Or, cette injonction méconnaît ce que la moindre pratique, non seulement d'écriture, mais de lecture, nous apprend : avant d'écrire, on copie, ou, pour mieux dire, l'écriture commence avec la copie. Ce n'est pas devant un beau paysage, mais devant un tableau qu'on s'écrie : « Moi aussi, je serai peintre ! »

Dans les siècles passés, cette pratique n'avait rien de scandaleux : c'était l'accès au métier. Mozart commence par copier des fugues de Bach, Géricault commence par copier les tableaux de Caravage, etc.

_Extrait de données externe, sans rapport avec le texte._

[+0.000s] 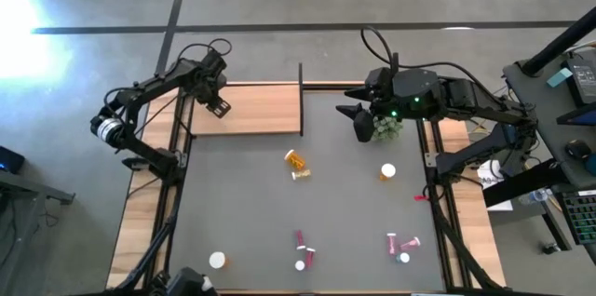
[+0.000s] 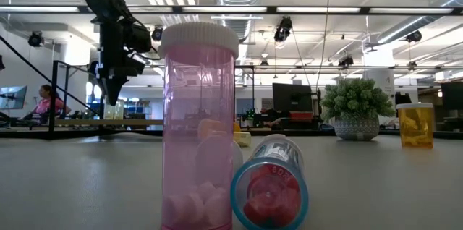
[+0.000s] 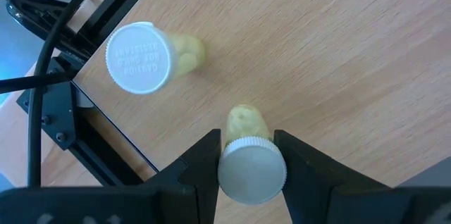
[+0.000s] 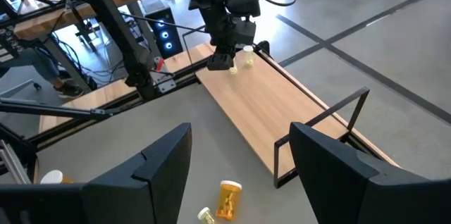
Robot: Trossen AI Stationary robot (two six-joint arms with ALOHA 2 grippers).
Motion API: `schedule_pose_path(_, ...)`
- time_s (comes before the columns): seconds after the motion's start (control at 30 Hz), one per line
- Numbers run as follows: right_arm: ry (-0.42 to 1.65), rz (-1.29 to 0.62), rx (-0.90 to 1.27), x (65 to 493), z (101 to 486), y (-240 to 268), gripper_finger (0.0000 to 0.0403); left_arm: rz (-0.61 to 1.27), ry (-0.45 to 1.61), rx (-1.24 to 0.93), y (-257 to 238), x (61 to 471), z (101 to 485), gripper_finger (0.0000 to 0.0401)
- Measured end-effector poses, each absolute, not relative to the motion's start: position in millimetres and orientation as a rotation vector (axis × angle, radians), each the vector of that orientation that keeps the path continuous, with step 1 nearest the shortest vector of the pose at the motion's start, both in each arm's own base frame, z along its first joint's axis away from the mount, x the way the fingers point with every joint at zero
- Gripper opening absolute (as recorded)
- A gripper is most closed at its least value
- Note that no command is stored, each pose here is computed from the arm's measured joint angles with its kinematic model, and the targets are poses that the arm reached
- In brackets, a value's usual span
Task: Pick and place medicine bottles onto shelf by color
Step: Put the left yellow pill bottle on the shelf aligned with the other yellow pill bottle, then put the top left orange pill bottle on the shelf
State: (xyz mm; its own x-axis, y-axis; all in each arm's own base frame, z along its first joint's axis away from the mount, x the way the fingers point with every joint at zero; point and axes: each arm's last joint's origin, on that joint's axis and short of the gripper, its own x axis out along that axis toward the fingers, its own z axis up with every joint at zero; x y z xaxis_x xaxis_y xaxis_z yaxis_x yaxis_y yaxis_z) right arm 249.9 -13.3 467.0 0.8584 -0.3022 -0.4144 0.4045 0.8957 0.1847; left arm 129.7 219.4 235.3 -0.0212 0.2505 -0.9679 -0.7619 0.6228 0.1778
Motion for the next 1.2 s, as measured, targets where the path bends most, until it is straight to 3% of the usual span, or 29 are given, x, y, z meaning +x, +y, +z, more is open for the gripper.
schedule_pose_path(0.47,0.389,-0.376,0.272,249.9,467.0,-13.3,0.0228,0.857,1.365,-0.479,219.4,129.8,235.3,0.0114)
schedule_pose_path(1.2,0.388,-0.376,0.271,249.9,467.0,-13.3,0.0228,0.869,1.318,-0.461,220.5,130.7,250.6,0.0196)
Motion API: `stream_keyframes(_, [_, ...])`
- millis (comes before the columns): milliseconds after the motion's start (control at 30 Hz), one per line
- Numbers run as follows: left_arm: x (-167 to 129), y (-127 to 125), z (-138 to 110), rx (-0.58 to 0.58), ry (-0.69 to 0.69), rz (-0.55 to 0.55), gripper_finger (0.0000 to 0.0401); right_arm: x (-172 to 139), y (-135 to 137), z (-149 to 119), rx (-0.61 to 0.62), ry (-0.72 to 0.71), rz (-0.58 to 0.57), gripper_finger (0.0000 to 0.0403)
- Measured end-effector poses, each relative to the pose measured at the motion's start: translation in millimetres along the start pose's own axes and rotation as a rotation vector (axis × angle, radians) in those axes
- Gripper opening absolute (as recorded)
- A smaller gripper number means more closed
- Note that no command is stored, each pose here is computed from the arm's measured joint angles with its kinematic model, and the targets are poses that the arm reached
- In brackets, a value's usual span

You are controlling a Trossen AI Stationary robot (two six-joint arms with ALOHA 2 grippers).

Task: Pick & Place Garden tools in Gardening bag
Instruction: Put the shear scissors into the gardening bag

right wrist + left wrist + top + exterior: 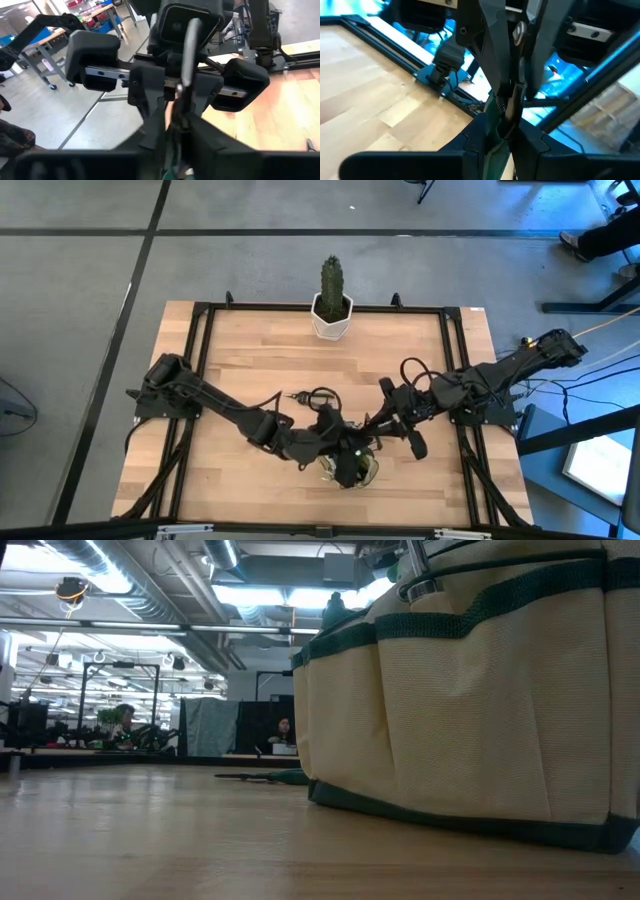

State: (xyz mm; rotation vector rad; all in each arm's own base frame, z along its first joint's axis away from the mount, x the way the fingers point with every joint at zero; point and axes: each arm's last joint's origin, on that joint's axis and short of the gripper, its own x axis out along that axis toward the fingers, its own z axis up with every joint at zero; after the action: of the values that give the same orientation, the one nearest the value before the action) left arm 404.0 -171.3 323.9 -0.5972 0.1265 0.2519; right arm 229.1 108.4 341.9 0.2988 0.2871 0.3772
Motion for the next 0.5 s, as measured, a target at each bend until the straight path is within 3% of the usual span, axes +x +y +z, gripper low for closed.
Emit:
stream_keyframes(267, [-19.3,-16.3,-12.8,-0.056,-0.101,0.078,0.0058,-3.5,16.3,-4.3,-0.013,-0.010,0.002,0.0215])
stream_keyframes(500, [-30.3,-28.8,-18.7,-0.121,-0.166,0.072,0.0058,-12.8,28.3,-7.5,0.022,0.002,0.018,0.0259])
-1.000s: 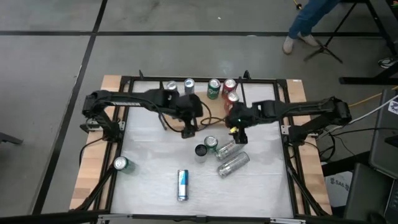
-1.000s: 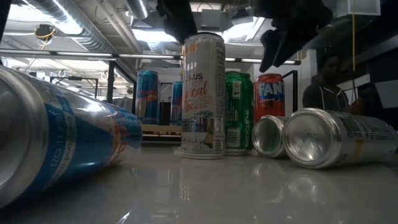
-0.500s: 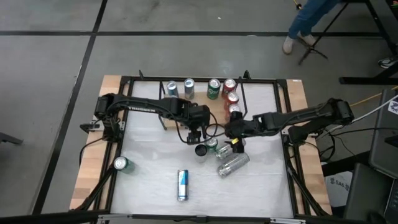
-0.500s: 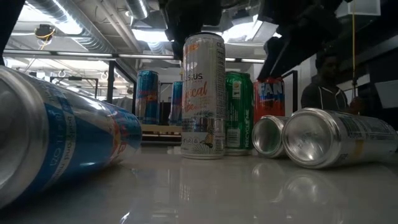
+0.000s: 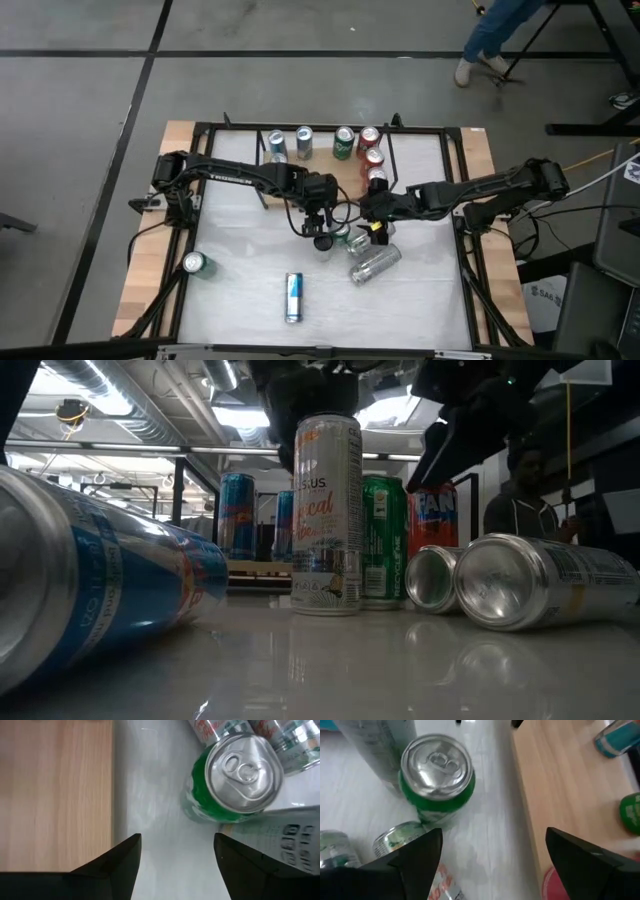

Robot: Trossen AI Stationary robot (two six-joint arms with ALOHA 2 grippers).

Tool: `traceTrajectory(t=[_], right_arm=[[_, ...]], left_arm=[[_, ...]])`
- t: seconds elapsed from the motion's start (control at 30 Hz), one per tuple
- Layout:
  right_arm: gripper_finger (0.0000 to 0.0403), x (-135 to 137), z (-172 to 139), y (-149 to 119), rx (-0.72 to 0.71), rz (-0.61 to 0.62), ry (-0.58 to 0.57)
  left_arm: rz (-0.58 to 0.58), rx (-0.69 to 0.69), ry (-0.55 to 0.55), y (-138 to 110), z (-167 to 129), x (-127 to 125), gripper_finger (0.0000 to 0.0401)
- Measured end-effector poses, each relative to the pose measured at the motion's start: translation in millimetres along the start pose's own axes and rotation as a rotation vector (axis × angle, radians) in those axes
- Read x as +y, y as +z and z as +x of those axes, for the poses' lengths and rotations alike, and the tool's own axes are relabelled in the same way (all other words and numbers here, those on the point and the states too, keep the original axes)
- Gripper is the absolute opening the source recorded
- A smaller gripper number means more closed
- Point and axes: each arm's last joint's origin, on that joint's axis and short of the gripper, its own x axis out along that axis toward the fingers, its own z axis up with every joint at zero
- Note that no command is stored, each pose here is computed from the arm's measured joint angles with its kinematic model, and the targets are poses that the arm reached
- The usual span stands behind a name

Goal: Sort soda cans
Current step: Put the green soda can on the shelf and align with the other green soda cans

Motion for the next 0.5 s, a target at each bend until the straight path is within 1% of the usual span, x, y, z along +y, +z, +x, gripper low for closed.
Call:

Aujourd'hui, avec les travaux de Bakhtine, popularisés en France par Julia Kristeva, avec l'apparition de la notion d'intertextualité, s'est fait jour l'idée que tout écrit est le produit de tous les textes lus antérieurement par celui qui l'écrit, que tout auteur est pris dans le vaste réseau de tous les écrivains passés, présents et futurs. La réalité de l'intertextualité est bien antérieure à sa « découverte » par les théoriciens de la littérature aujourd'hui ; mais c'est surtout au xxe siècle que de plus en plus d'auteurs se sont mis à s'en réclamer, à faire des emprunts plus ou moins étoffés aux textes qu'ils aiment, et parfois à le dire explicitement.

Georges Perec, dans Le voyage d'hiver, poursuivi par Jacques Roubaud en Voyage d'hi(v)er, imagine un poète génial et inconnu qui aurait été pillé par Hugo, Banville, Verlaine, Rimbaud, Mallarmé... Le texte est une narration en prose mêlée d'incrustations des « pillards ». De même, dans La Vie mode d'emploi, Perec truffe son « romans », au pluriel, de citations « parfois légèrement modifiées » de Belletto, Bellmer, Borges, Agatha Christie ( et ainsi de suite jusqu'à Unica Zürn ) et en dévoile la présence dans un Post-Scriptum.

Enrique Vila-Matas, dans Le mal de Montano, recrute Jules Verne, Jacques Vaché, Walter Benjamin, Shakespeare, Danilo Kis, W.G.Sebald et quelques autres, pour secourir son héros changé en « agraphe tragique ».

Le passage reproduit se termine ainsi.